- **Instructions to follow**:
Leave out pictures; repeat exactly the lines from the "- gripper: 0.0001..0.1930" line through the last of the data below.

- **Data below**:
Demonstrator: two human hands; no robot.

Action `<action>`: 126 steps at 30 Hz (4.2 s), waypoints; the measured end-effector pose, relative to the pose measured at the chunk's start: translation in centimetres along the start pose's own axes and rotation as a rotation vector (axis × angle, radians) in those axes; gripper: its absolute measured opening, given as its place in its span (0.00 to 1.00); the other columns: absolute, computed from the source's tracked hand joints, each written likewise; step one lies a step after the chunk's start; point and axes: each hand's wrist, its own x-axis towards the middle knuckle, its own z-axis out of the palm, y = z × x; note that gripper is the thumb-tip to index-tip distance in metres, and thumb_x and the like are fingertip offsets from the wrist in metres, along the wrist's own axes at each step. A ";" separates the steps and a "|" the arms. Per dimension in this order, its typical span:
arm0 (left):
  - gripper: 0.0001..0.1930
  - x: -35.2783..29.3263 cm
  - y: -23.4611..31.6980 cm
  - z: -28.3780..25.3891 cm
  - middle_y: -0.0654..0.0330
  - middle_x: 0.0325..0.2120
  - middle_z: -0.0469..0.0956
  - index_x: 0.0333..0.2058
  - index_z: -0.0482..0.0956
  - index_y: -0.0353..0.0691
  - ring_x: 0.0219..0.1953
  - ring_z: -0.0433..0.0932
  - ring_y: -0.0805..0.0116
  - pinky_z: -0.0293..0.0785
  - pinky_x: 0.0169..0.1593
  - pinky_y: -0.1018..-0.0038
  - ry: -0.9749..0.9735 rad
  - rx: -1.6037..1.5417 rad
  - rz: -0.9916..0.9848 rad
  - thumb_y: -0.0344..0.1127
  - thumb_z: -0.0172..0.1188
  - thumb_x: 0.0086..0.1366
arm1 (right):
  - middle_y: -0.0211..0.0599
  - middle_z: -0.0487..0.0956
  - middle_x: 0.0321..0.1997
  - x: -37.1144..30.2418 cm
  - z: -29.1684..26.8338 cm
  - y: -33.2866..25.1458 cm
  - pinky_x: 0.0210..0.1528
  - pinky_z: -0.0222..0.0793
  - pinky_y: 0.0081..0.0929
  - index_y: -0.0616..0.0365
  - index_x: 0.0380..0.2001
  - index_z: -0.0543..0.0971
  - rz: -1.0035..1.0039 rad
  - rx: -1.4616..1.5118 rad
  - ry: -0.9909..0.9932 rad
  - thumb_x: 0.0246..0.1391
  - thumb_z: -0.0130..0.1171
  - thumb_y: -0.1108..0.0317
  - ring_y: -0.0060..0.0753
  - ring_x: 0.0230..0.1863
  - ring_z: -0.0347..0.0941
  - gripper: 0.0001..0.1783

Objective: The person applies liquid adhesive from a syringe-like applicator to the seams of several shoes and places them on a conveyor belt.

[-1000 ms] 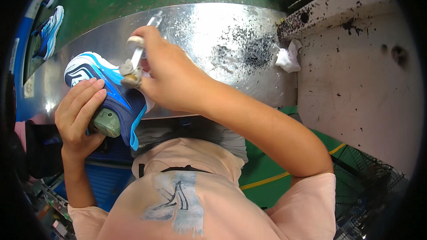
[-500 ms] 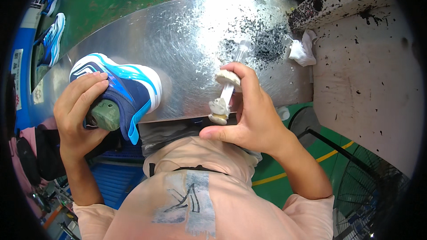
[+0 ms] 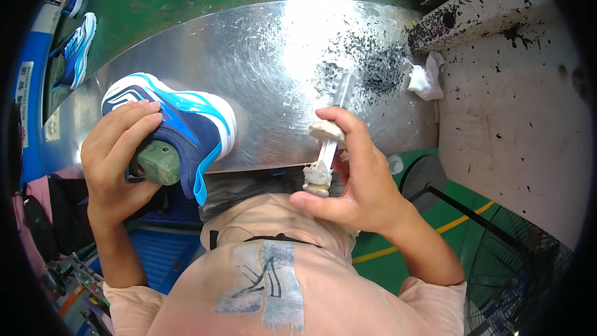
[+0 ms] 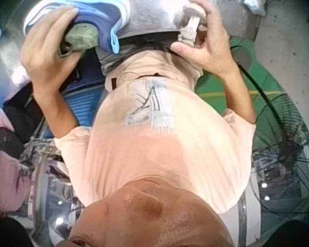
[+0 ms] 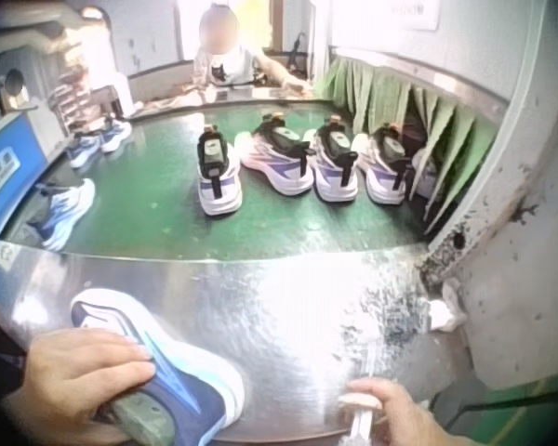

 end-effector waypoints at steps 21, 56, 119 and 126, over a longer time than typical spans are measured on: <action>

- **Task response**:
  - gripper: 0.0001..0.1930
  - x: -35.2783..29.3263 cm
  - y: -23.4611..31.6980 cm
  - z: -28.3780..25.3891 cm
  - middle_y: -0.0654..0.0330
  - middle_x: 0.0325..0.2120
  - middle_z: -0.0469..0.0956
  - index_x: 0.0333..0.2058
  - index_z: -0.0482..0.0956
  - index_y: -0.0353..0.0691
  - ring_x: 0.0219..0.1953
  - ring_z: -0.0433..0.0932
  - ring_y: -0.0805..0.0116
  - pinky_z: -0.0293..0.0785
  - pinky_x: 0.0169..0.1593
  - pinky_y: -0.1018..-0.0038
  - ry: -0.9749..0.9735 rad
  - rx: -1.6037..1.5417 rad
  - rz: -0.9916..0.9848 rad
  - thumb_y: -0.0344..0.1127
  - thumb_z: -0.0172..0.1188
  - thumb_x: 0.0086..0.1366
arm1 (right):
  - middle_y: -0.0211..0.0599
  - middle_z: -0.0487..0.0956
  - middle_x: 0.0321..0.1997
  - x: -37.1144..30.2418 cm
  - z: -29.1684..26.8338 cm
  - y: -33.2866..25.1458 cm
  - pinky_x: 0.0210..0.1528
  - pinky_z: -0.0222..0.0793
  - pinky_y: 0.0081..0.0929
  - index_y: -0.0616..0.0365
  - index_x: 0.0380..0.2001
  - index_z: -0.0543..0.0971
  - rz: -1.0035..1.0039 rad
  - rx: -1.4616..1.5118 rad
  - ry: -0.9909..0.9932 rad
  - thumb_x: 0.0246..0.1391
  - thumb_z: -0.0130..0.1171
  - thumb_y: -0.1108..0.0317
  - ring_y: -0.0060..0.0753
  - ring_x: 0.0230..0.1863
  - ring_z: -0.0347..0.0941
  - gripper: 0.0001..0.1783

Objective: The person applies liquid adhesive from a syringe-like applicator to the seams of several shoes and places them on a conveyor belt.

[-1000 ms] 
[-500 ms] 
[+0 ms] 
[+0 ms] 
[+0 ms] 

 end-effector waypoints at steps 21, 56, 119 and 126, over a longer time than typical spans are measured on: <action>

No part of the exercise remains unanswered.